PROBLEM REQUIREMENTS >>
Gather every line of the entries that includes the word "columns".

--------------------

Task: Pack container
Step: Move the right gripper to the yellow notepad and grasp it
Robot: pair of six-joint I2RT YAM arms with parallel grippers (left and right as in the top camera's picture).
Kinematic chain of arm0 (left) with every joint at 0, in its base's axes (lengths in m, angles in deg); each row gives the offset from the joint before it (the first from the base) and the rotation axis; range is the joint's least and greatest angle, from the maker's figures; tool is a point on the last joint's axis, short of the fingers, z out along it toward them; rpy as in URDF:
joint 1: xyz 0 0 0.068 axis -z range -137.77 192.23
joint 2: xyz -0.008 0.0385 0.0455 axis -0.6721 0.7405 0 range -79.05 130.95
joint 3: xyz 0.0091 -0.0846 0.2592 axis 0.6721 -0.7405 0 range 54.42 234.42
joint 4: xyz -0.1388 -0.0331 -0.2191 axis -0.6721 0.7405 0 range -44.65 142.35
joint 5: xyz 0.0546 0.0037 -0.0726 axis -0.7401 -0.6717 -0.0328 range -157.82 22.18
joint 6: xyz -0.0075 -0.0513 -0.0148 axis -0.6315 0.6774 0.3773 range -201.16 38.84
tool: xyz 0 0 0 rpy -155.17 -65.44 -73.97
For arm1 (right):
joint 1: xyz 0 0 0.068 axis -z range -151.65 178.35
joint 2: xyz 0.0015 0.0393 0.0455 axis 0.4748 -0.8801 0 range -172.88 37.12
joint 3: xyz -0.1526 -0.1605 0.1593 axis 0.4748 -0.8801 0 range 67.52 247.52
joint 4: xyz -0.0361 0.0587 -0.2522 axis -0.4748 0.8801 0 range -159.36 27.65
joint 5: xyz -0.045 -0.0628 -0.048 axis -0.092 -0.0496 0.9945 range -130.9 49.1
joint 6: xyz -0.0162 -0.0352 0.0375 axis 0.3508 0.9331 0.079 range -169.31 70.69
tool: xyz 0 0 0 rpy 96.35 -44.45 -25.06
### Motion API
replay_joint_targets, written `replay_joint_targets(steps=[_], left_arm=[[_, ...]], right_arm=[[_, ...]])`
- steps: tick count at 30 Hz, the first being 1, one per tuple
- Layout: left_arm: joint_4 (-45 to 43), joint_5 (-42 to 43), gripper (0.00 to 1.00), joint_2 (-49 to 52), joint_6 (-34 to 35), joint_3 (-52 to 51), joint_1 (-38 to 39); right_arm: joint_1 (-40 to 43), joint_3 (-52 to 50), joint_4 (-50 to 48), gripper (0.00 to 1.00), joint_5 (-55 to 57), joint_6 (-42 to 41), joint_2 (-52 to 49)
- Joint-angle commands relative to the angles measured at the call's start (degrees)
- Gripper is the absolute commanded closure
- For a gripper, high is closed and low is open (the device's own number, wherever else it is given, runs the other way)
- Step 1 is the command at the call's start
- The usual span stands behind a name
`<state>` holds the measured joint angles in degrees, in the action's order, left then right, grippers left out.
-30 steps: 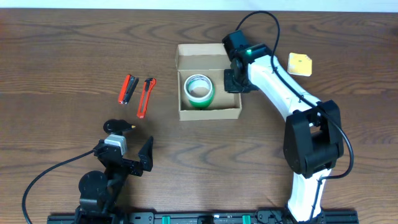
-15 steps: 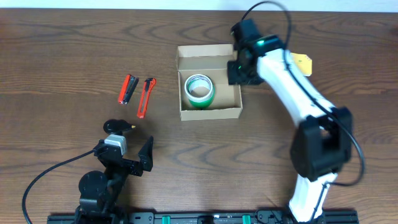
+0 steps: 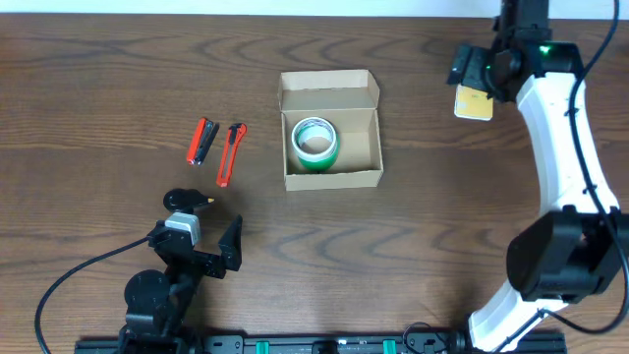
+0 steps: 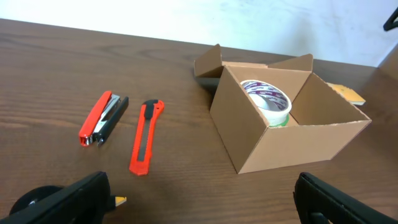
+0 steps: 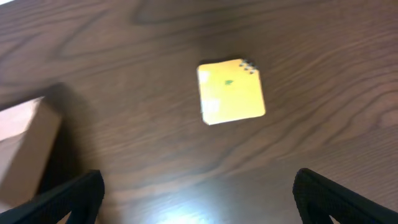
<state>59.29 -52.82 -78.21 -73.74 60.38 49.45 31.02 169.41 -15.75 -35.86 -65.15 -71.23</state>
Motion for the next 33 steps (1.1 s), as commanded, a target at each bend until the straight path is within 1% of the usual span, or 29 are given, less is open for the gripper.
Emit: replay_joint_targets(steps=[1,11,14,22,25,33], left_arm=[[0.37,-0.42,0.05,-0.48,-0.83,-1.44,-0.24],[0.37,-0.42,0.05,-0.48,-0.83,-1.44,-0.24],[0.37,-0.42,0.05,-0.48,-0.83,-1.44,-0.24],[0.37,-0.44,0.05,-0.48,-0.83,-1.44,-0.24],[0.37,-0.42,0.04,-0.48,-0.83,-1.44,-0.24],[0.37,-0.44,0.05,-0.48,-0.83,-1.44,-0.24]], right_arm=[[1.46,-0.31,-0.85,0.01,0.74,0.79,-2.95],[2.29,-0.31,-4.72,0.01,1.2,1.14,-9.2],[2.54,-0.31,-5.95,0.01,1.16,2.27,-10.14],[3.54,-0.11,-7.89,0.01,0.96,2.16,-10.95],[4.0,2.32,-7.26,0.01,0.68,2.19,-13.2],[5.38,13.44,-1.86,0.01,0.52,2.67,-22.34]])
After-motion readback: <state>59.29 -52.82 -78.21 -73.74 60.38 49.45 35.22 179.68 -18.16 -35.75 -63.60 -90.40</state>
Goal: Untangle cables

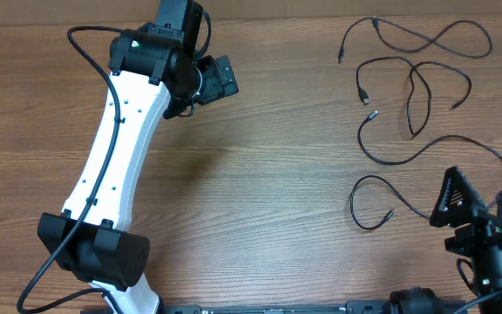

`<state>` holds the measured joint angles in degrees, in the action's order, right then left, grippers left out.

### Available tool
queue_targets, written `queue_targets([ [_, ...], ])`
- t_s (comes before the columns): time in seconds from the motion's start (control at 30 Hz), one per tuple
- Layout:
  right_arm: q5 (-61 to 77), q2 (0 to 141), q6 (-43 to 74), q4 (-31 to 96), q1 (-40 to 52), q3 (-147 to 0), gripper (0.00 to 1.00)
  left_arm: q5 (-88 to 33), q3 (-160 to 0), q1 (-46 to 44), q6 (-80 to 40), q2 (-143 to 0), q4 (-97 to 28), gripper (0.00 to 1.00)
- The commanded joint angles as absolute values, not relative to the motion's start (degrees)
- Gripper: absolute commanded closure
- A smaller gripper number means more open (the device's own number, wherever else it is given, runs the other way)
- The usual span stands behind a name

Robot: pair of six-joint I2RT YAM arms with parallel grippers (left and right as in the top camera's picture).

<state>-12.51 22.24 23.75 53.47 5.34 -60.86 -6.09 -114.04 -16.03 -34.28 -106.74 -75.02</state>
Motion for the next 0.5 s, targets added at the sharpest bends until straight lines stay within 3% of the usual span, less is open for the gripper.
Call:
queue_targets([
  [0.0, -13.5, 20.3, 23.7, 51.3, 5.6, -57.7, 0.0, -5.3, -115.2, -15.7, -33.4, -106.9, -75.0, 0.0],
  [0.47, -15.5, 19.6, 22.0, 50.1, 7.0, -55.2, 0.0, -5.3, -115.2, -15.7, -33.4, -106.9, -75.0, 0.0],
])
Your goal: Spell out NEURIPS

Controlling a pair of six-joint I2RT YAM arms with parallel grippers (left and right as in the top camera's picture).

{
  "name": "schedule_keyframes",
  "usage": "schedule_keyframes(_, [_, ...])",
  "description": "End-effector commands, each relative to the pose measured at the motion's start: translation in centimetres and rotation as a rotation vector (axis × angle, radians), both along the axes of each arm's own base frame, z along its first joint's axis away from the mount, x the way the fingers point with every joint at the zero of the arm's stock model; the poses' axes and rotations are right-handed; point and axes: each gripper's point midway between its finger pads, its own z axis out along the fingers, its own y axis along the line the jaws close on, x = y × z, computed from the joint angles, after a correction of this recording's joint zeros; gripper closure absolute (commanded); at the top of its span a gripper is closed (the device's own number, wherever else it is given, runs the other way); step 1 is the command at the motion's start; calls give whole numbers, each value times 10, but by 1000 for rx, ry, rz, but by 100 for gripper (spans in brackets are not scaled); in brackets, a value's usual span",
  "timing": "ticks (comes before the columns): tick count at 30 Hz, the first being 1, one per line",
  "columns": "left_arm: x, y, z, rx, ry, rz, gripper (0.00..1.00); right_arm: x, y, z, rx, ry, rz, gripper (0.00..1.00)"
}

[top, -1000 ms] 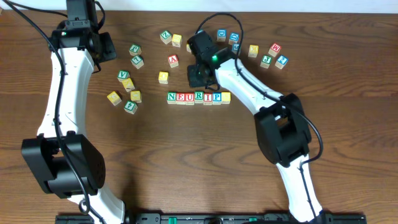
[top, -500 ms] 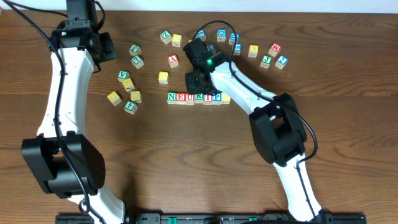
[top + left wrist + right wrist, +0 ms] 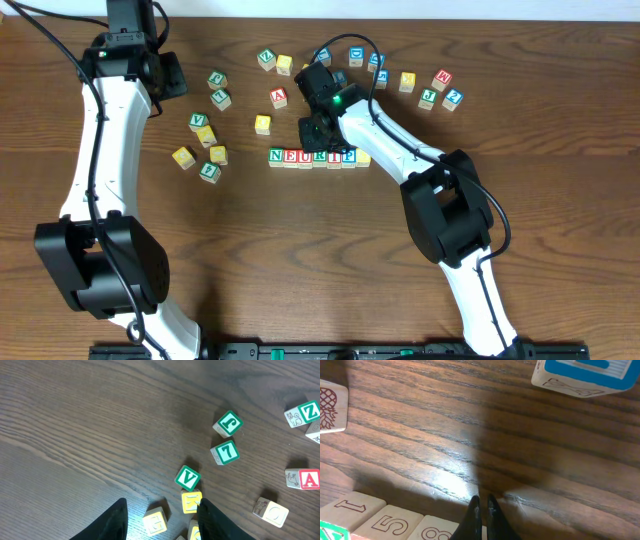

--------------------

EXERCISE RESULT >>
- t_s (comes before the columns): time in seconds from the motion's start (control at 30 Hz), one per tuple
  "timing": "ticks (comes before the columns): tick count at 30 Hz, the first being 1, one per line",
  "columns": "left_arm: x, y, z, rx, ry, rz, gripper (0.00..1.00); right_arm: x, y, z, rx, ry, rz, gripper (0.00..1.00)"

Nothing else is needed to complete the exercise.